Dan played baseball in Little League, American Legion, Canarsie Colt League and, later, the Atlantic Coast Baseball League with the Lyndhurst club. At Canarsie High School, he captained the Chiefs as a senior and earned three All-City selections. In one memorable outing, he outdueled future big leaguer Pete Falcone of rival Lafayette High, 1-0.1
As a quarterback, Morogiello was the team captain and All-City football choice. Following his 1972 graduation, he turned down a couple of baseball scholarships to attend Milford Academy in Connecticut, described as “the top prep school football team in the nation.”2 Morogiello called it “a football factory.”3 He planned to improve his grades enough to play quarterback for a major Division I program. “Because of his pitching ability, a future in pro baseball is still a possibility,” read a September 1973 New York Daily News article. “But right now, he will concentrate on football with hopes that coaches like Joe Paterno [Penn State] and Johnny Majors [Pitt] will like what they see.”4
“I wasn’t even thinking of baseball,” Morogiello recalled in 2020.

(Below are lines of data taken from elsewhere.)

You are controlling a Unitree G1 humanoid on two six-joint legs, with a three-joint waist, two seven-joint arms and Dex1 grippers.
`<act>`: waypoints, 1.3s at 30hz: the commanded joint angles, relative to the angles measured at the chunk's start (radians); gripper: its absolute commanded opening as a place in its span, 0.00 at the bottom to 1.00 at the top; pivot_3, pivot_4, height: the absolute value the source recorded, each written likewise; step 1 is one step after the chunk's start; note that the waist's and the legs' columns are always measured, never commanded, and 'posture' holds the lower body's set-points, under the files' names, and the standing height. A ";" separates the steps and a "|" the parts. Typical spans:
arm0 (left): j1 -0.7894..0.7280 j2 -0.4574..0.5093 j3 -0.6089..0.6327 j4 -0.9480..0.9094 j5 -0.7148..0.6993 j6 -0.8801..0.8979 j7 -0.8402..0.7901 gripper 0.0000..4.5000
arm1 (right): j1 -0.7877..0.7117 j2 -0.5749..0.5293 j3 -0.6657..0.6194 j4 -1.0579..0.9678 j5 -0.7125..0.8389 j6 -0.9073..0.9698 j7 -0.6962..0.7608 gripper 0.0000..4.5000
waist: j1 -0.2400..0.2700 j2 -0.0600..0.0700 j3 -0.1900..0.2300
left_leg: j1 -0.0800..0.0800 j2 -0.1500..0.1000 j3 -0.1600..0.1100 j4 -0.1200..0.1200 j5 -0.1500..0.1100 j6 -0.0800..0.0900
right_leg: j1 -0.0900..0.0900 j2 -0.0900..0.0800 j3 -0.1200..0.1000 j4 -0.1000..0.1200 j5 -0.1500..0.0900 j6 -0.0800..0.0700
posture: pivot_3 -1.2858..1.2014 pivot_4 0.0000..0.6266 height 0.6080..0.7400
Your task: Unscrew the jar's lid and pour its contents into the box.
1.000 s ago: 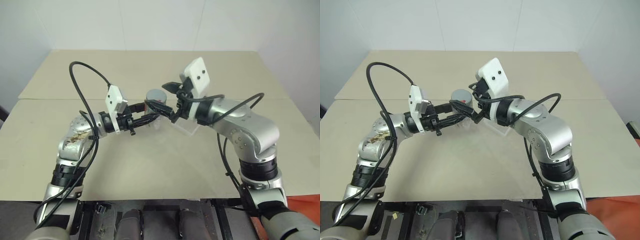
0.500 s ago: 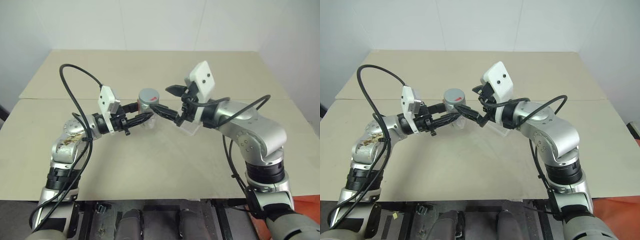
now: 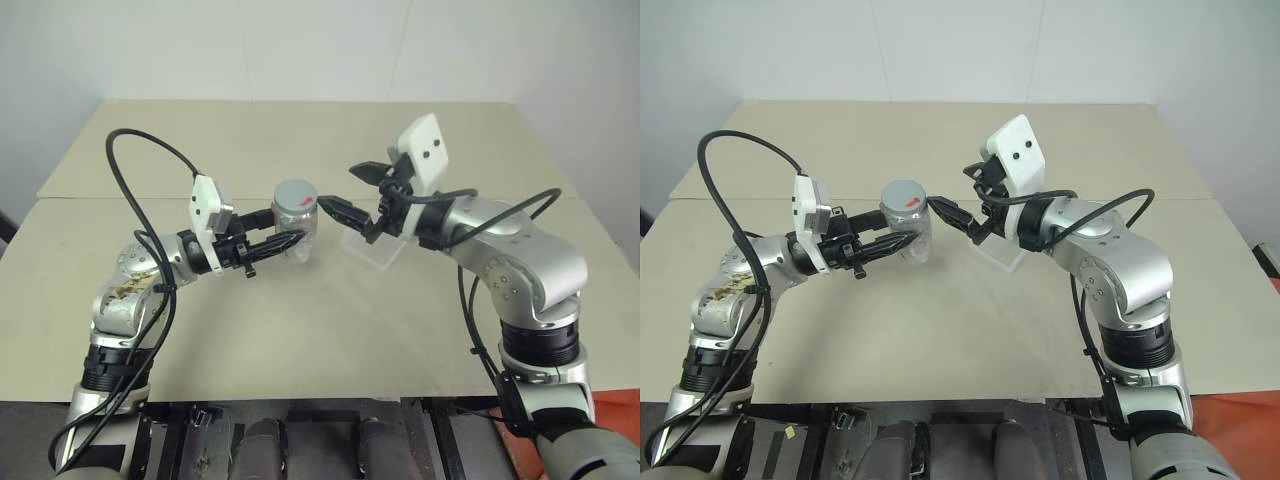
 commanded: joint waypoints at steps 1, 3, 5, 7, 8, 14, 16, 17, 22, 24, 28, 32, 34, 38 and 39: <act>-0.022 0.005 0.022 -0.004 0.001 -0.010 0.022 0.41 | 0.002 -0.045 -0.028 -0.047 0.027 -0.016 0.057 0.99 | 0.000 0.000 0.000 | 0.000 0.000 0.000 0.000 0.000 0.000 | 0.000 0.000 0.000 0.000 0.000 0.000 | 0.52 0.24 1.00; -0.035 0.005 0.022 0.021 0.006 -0.017 0.022 0.41 | 0.020 -0.074 -0.033 -0.072 0.053 -0.027 0.109 0.99 | 0.003 0.000 0.000 | 0.000 0.000 0.000 0.000 0.000 0.000 | 0.000 0.000 0.000 0.000 0.000 0.000 | 0.52 0.24 1.00; -0.045 0.003 0.015 0.041 0.011 -0.025 0.018 0.41 | 0.032 -0.083 -0.042 -0.087 0.084 -0.038 0.146 0.99 | 0.002 0.000 0.000 | 0.000 0.000 0.000 0.000 0.000 0.000 | 0.000 0.000 0.000 -0.001 0.000 0.000 | 0.52 0.24 1.00; -0.054 -0.005 0.006 0.054 0.013 -0.031 0.014 0.41 | 0.034 -0.079 -0.048 -0.097 0.108 -0.043 0.166 0.99 | 0.002 0.000 0.000 | 0.000 0.000 0.000 0.000 0.000 0.000 | 0.000 0.000 0.000 0.000 0.000 0.000 | 0.52 0.24 1.00; -0.059 -0.010 0.001 0.059 0.013 -0.034 0.012 0.41 | 0.033 -0.075 -0.048 -0.101 0.116 -0.044 0.168 0.99 | 0.001 0.000 0.000 | 0.000 0.000 0.000 0.000 0.000 0.000 | 0.000 0.000 0.000 0.000 0.000 0.000 | 0.52 0.24 1.00; -0.087 -0.053 -0.030 0.076 0.026 -0.046 0.006 0.41 | -0.013 -0.018 -0.018 -0.080 0.109 -0.048 0.137 0.99 | 0.000 0.000 0.000 | 0.000 0.000 0.000 0.000 0.000 0.000 | 0.000 0.000 0.000 0.000 0.000 0.000 | 0.52 0.24 1.00; -0.090 -0.058 -0.036 0.080 0.030 -0.051 0.004 0.41 | -0.028 -0.003 -0.013 -0.065 0.096 -0.054 0.128 0.99 | 0.000 0.000 0.000 | 0.000 0.000 0.000 0.000 0.000 0.000 | 0.000 0.000 0.000 0.000 0.000 0.000 | 0.52 0.24 1.00; -0.091 -0.060 -0.038 0.081 0.030 -0.051 0.004 0.41 | -0.035 0.003 -0.011 -0.058 0.090 -0.058 0.122 0.99 | 0.001 0.000 0.000 | 0.000 0.000 0.000 0.000 0.000 0.000 | 0.000 0.000 0.000 0.000 0.000 0.000 | 0.52 0.24 1.00; -0.093 -0.065 -0.041 0.080 0.031 -0.052 -0.003 0.41 | -0.071 0.036 -0.005 -0.022 0.072 -0.067 0.098 0.99 | 0.001 0.000 0.000 | 0.000 0.000 0.000 0.000 0.000 0.000 | 0.000 0.000 0.000 0.000 0.000 0.000 | 0.52 0.24 1.00; -0.093 -0.065 -0.041 0.078 0.031 -0.051 -0.006 0.41 | -0.080 0.046 0.001 -0.011 0.066 -0.068 0.093 0.99 | 0.000 0.000 0.000 | 0.000 0.000 0.000 0.000 0.000 0.000 | 0.000 0.000 0.000 0.000 0.000 0.000 | 0.52 0.24 1.00; -0.090 -0.065 -0.041 0.073 0.030 -0.048 -0.008 0.41 | -0.089 0.070 0.018 -0.002 0.056 -0.065 0.080 0.99 | 0.001 0.000 0.000 | 0.000 0.000 0.000 0.000 0.000 0.000 | 0.000 0.000 0.000 0.001 0.000 0.000 | 0.52 0.24 1.00; -0.089 -0.064 -0.040 0.071 0.029 -0.047 -0.010 0.41 | -0.101 0.091 0.033 0.015 0.041 -0.061 0.065 0.99 | 0.000 0.000 0.000 | 0.000 0.000 0.000 0.000 0.000 0.000 | 0.000 0.000 0.000 0.001 0.000 0.000 | 0.52 0.24 1.00; -0.087 -0.063 -0.039 0.067 0.028 -0.045 -0.009 0.41 | -0.107 0.097 0.036 0.031 0.031 -0.058 0.052 0.99 | 0.000 0.000 0.000 | 0.000 0.000 0.000 0.000 0.000 0.000 | 0.000 0.000 0.000 0.001 0.000 0.000 | 0.52 0.24 1.00; -0.084 -0.061 -0.037 0.062 0.028 -0.045 -0.009 0.41 | -0.105 0.089 0.029 0.046 0.016 -0.060 0.047 0.99 | 0.001 0.000 0.000 | 0.000 0.000 0.001 0.000 0.000 0.000 | 0.000 0.000 0.000 0.001 0.000 0.000 | 0.52 0.24 1.00; -0.084 -0.060 -0.037 0.061 0.028 -0.044 -0.009 0.41 | -0.103 0.086 0.027 0.047 0.014 -0.059 0.047 0.99 | 0.001 0.000 0.000 | 0.000 0.000 0.001 0.000 0.000 0.000 | 0.000 0.000 0.000 0.001 0.000 0.000 | 0.52 0.24 1.00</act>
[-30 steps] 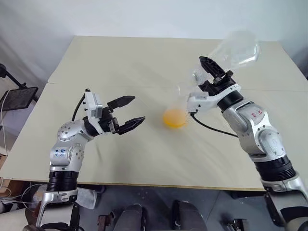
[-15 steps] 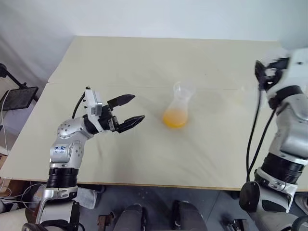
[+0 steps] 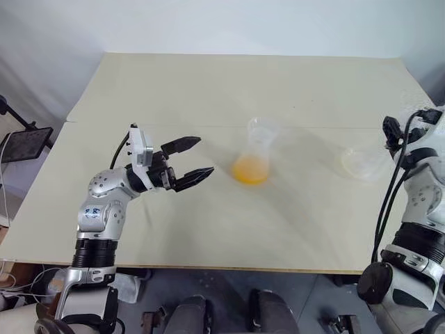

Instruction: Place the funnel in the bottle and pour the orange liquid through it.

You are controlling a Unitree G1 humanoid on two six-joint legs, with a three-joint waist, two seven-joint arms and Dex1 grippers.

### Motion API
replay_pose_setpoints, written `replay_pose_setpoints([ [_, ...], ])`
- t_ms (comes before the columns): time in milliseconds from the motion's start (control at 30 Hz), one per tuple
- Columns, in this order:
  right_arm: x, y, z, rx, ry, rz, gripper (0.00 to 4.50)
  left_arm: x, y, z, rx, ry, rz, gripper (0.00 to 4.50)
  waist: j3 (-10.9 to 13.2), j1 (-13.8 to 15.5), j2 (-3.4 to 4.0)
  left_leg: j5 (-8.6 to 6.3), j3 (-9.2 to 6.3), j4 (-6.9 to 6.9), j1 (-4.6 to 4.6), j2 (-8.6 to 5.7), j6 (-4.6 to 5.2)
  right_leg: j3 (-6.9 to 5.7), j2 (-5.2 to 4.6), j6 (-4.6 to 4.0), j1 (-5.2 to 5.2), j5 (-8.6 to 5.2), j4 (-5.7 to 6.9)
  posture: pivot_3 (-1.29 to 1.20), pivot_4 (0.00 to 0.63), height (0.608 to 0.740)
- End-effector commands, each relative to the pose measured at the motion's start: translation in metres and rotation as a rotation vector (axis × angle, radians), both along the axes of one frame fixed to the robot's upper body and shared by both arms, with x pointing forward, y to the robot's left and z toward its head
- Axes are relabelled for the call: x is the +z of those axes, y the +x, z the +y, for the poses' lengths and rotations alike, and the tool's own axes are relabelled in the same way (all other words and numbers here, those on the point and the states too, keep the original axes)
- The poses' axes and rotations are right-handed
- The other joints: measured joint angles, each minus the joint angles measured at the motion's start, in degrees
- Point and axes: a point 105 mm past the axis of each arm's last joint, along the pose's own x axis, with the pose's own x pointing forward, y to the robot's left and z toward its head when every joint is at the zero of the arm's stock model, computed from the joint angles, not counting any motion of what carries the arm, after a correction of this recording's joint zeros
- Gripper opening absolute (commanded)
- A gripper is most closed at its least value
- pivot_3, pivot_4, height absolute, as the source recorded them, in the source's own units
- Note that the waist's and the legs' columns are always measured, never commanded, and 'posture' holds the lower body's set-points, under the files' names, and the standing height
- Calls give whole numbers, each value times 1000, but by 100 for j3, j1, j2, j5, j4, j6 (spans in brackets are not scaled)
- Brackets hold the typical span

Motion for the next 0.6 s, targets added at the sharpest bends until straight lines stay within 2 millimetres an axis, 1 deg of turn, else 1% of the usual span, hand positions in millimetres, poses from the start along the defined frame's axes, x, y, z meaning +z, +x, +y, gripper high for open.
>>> replay_pose_setpoints([
  [33, 20, -6, 3, 13, -44, -68, 4133, 8, -5, -1, -11, -5, -43, 4500, 0, 3, 0, 0, 0, 0, 0, 0, 0, 0, 0, 0, 0, 0, 0, 0, 150, 740],
  [67, 22, -7, 2, 9, -54, -71, 4482, 8, -5, -1, -11, -5, -43, 4500, 0, 9, 0, 0, -1, 0, 0, 0, 0, 0, 0, 0, 0, 0, 0, 0, 150, 740],
  [133, 25, -10, 2, 11, -82, -80, 4482, 8, -5, 0, -9, -4, -42, 4500, 0, 19, 0, 0, -2, 2, -2, 0, 0, 1, -1, 0, 0, 0, 0, 0, 150, 740],
  [167, 35, -17, 3, 14, -167, -130, 4482, 8, -5, 1, -6, -2, -41, 4500, 0, 34, 0, 0, -3, 3, -3, 0, 0, 1, -1, 0, 0, 0, 0, 0, 150, 740],
  [233, 44, -30, 3, 22, -239, -161, 4482, 7, -5, 3, 3, 4, -40, 4500, 0, 46, 0, 0, -13, 3, -6, -2, 0, 3, -4, 0, 1, 0, -2, 0, 150, 740],
  [400, 46, -50, -5, 45, -230, -165, 4482, 6, -5, 9, 38, -3, -35, 4500, 0, 27, -1, 0, -12, -5, -6, -2, 0, -1, -1, 0, 3, 0, -13, 0, 150, 740],
  [500, 49, -66, -7, 109, -229, -180, 4482, 2, -7, 13, 46, 5, -22, 4500, 0, 42, 0, 0, -12, -5, -4, 2, 0, 0, 1, 0, 7, 0, -14, 0, 150, 740],
  [600, 52, -83, -11, 153, -271, -192, 4482, -4, -9, 19, 58, 30, 1, 4500, 0, 48, -1, 0, -8, -3, -4, 0, 1, 1, -2, 1, 10, 0, -23, 0, 150, 740],
])
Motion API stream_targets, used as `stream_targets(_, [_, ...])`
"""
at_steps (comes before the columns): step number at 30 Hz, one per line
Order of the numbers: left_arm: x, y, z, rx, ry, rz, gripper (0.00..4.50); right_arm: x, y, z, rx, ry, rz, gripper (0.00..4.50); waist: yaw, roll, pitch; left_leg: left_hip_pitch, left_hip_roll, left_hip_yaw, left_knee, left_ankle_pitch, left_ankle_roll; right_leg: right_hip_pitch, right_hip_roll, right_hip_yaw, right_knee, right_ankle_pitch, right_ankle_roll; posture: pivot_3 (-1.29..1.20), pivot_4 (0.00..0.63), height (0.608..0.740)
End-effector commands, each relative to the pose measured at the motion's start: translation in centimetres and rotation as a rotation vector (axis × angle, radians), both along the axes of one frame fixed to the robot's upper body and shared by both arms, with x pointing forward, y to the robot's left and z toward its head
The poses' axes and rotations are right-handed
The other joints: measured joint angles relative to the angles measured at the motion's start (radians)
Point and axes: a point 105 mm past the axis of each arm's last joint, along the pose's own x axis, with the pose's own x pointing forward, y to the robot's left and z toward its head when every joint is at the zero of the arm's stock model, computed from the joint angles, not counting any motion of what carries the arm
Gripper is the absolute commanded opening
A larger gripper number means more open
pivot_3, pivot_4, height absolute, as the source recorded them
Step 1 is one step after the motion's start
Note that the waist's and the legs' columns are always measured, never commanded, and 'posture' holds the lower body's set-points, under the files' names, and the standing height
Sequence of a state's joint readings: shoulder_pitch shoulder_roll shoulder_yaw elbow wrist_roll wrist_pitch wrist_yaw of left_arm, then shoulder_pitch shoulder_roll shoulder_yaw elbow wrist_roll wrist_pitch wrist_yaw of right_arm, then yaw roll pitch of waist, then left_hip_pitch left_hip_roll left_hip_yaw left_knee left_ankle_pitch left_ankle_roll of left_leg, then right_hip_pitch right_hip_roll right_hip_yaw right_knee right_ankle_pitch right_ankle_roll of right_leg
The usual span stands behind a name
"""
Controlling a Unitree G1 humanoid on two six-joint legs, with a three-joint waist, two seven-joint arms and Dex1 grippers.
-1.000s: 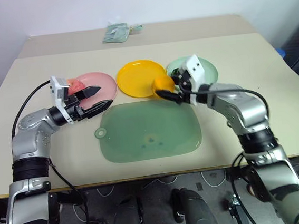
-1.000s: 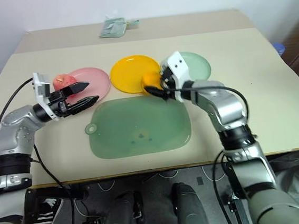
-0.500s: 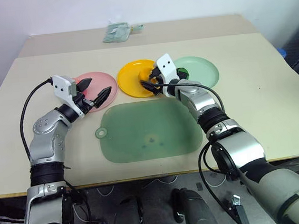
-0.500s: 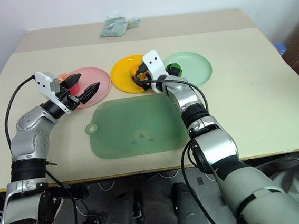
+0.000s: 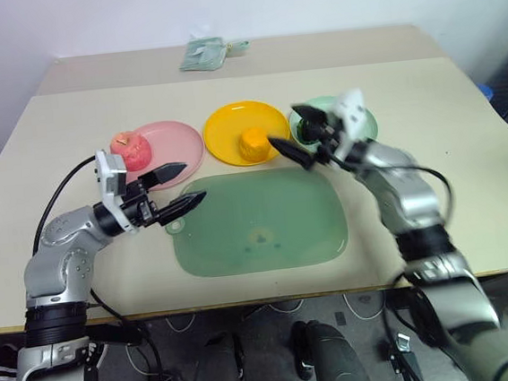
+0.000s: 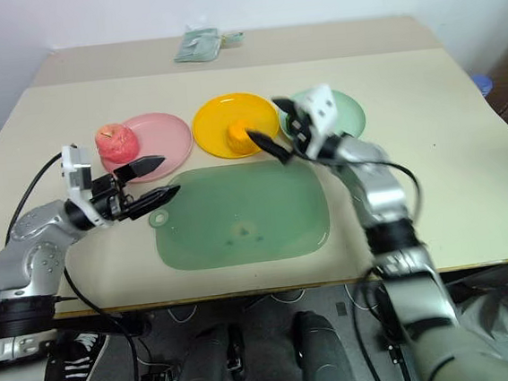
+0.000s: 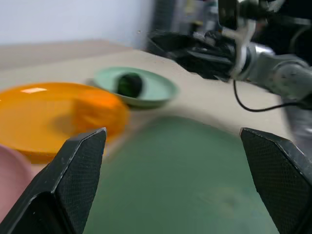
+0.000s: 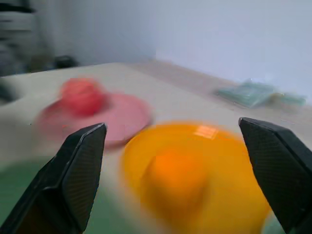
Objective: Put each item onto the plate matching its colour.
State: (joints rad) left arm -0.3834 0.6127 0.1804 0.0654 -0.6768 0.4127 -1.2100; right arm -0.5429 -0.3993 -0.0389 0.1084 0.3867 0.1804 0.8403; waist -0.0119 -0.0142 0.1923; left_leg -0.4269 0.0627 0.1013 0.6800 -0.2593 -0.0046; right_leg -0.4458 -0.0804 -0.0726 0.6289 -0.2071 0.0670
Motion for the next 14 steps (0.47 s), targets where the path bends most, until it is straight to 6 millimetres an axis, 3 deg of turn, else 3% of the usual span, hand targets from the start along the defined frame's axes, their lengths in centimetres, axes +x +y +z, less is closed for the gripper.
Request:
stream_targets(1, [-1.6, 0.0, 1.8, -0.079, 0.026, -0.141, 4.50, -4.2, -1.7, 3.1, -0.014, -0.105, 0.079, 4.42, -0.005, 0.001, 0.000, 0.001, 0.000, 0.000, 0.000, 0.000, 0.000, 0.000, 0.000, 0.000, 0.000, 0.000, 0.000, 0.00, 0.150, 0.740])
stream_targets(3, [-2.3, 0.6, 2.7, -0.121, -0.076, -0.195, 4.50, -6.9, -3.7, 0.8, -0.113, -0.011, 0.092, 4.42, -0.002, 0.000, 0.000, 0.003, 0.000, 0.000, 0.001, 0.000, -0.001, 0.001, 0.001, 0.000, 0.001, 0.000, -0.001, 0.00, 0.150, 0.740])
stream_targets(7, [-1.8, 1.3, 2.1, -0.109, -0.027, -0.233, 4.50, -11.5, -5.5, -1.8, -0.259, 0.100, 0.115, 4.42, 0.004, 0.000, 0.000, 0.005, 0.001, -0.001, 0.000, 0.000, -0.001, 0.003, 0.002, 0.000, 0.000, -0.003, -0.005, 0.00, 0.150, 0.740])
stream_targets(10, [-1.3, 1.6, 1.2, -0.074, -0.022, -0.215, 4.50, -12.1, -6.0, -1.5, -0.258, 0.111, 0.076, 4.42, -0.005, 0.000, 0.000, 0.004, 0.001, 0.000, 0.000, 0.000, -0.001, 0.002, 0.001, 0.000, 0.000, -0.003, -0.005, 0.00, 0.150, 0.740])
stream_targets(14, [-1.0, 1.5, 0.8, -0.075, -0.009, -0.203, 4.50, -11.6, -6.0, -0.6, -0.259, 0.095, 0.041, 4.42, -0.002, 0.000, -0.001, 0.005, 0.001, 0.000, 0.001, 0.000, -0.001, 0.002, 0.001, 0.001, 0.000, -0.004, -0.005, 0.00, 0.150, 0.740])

Nevertheless, he did pitch a few games for Milford’s baseball team in the spring. One of them was a victory over a right-hander from visiting Worcester Academy whom several Detroit Tigers scouts had traveled to see, Mark Fidrych. Despite the defeat, Detroit drafted Fidrych in the 10th round of the June 1974 draft –two rounds after choosing Morogiello with their eighth pick. He didn’t sign, but a combination of gridiron concussions, a broken nose, and appealing college opportunities had convinced him to shift his focus to pitching. Morogiello matriculated at Seton Hall University in South Orange, New Jersey.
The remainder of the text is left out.